This API allows you to get the Content URL for a user thumbnail and check if it is generated (i.e not N/A). If the requested image is N/A then it will be added to the thumbnail queue to be generated. The API can be called multiple times until the image is ready to be displayed.
The full method signature is as follows:
-- The first return value is the image URL
-- The second is a bool indicating whether the image is generated or not,
-- if this is false then the image will be N/A when displayed.
Content, bool GetUserThumbnailAsync (
int userId,
ThumbnailType thumbnailType,
ThumbnailSize thumbnailSize
)
Here is the Roblox wiki page with more information:
For an example of how this can be used to avoid showing N/A thumbnails or regenerate N/A thumbnails see this upcoming CoreScripts change which uses the API to avoid showing N/A user thumbnails in the Core UI where possible.
Thanks. And I assume that no thumbnail gets returned for guests. My tests on a local server returns an image for negative user ids, but it is a generic “broken” image, and not the real thumbnail of the player.
It’s new?
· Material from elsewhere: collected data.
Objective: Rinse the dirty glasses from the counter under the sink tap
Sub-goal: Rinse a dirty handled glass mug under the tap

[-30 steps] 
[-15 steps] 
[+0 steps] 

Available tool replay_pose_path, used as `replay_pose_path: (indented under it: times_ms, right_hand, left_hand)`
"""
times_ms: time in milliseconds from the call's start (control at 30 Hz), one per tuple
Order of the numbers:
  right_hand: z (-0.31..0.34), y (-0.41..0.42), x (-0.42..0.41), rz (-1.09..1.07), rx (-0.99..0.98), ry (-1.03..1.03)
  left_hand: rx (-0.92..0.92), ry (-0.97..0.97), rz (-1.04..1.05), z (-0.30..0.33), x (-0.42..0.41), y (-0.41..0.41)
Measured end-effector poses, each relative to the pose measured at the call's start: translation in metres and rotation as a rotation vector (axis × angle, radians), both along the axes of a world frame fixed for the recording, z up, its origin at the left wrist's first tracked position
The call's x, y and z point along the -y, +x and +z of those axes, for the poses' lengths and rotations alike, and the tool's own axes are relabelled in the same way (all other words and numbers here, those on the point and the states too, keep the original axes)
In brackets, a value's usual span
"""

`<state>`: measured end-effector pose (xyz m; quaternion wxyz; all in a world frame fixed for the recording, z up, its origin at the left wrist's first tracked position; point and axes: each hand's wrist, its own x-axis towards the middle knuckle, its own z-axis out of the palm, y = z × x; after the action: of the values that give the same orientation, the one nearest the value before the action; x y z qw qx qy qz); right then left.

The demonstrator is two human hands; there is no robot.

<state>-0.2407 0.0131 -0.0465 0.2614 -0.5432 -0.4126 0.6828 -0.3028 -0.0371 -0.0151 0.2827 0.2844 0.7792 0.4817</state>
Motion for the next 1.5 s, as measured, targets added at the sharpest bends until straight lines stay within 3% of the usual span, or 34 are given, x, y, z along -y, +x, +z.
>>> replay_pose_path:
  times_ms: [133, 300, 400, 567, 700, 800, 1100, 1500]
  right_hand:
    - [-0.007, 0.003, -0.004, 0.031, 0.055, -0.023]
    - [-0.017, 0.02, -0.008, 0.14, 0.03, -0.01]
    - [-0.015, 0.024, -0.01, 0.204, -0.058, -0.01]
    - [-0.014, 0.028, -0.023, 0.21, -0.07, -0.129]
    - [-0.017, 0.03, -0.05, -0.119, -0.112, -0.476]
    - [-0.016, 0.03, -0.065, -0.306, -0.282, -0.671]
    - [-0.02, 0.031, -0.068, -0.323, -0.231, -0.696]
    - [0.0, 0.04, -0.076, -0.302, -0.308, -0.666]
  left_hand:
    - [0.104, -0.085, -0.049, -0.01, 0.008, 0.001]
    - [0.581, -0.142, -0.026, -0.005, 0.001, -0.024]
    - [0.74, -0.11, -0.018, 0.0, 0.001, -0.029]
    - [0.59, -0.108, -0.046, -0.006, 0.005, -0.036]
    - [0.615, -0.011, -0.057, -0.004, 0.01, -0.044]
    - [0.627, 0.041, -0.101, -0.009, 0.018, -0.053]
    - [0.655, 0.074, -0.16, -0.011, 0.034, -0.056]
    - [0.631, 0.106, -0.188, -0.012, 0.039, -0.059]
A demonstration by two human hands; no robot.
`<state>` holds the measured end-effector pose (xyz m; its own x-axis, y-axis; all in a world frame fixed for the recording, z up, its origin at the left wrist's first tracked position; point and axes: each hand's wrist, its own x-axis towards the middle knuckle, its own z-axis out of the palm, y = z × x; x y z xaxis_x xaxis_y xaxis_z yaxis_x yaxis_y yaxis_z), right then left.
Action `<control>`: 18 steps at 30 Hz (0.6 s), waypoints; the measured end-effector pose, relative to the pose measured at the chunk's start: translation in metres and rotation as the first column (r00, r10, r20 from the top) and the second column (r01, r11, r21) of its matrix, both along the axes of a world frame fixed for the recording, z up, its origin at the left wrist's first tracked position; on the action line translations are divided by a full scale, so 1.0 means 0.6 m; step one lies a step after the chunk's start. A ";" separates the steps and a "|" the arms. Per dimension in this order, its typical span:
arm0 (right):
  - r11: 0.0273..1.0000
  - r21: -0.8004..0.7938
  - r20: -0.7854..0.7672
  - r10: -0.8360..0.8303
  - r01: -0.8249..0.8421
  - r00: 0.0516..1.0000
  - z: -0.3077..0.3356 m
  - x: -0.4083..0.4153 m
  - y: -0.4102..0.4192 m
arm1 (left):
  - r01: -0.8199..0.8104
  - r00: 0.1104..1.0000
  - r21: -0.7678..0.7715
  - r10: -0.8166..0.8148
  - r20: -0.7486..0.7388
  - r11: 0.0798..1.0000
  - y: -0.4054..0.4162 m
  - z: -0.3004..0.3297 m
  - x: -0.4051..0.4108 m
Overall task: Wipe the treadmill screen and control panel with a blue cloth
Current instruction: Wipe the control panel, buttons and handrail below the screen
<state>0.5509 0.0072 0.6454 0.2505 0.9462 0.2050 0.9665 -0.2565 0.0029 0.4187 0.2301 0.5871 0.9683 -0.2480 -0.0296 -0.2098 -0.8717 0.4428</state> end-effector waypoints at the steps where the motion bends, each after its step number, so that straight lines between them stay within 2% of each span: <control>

I thought I saw these functions before.
Either way, thank you for this. Now I don’t have to do intense digging or write out odd lines of code. Pump this function out, get beautiful code organization and what I need without complications.
Just putting random resolutions in the thumbnail url doesn’t generate any picture, but the resolution 250x250 does, so it should be a ThumbnailSize enum aswell.
So the useage for this is… when a player joins, loop through all players in the game and call this function on their userid to ensure the avatars get generated.
Then set up a player added event locally and call this function on each new player that joins?
You don’t need to pre-generate all the user thumbnails necessarily, you can use this function to spend a few seconds retrying to get the thumbnail while the N/A image is displayed.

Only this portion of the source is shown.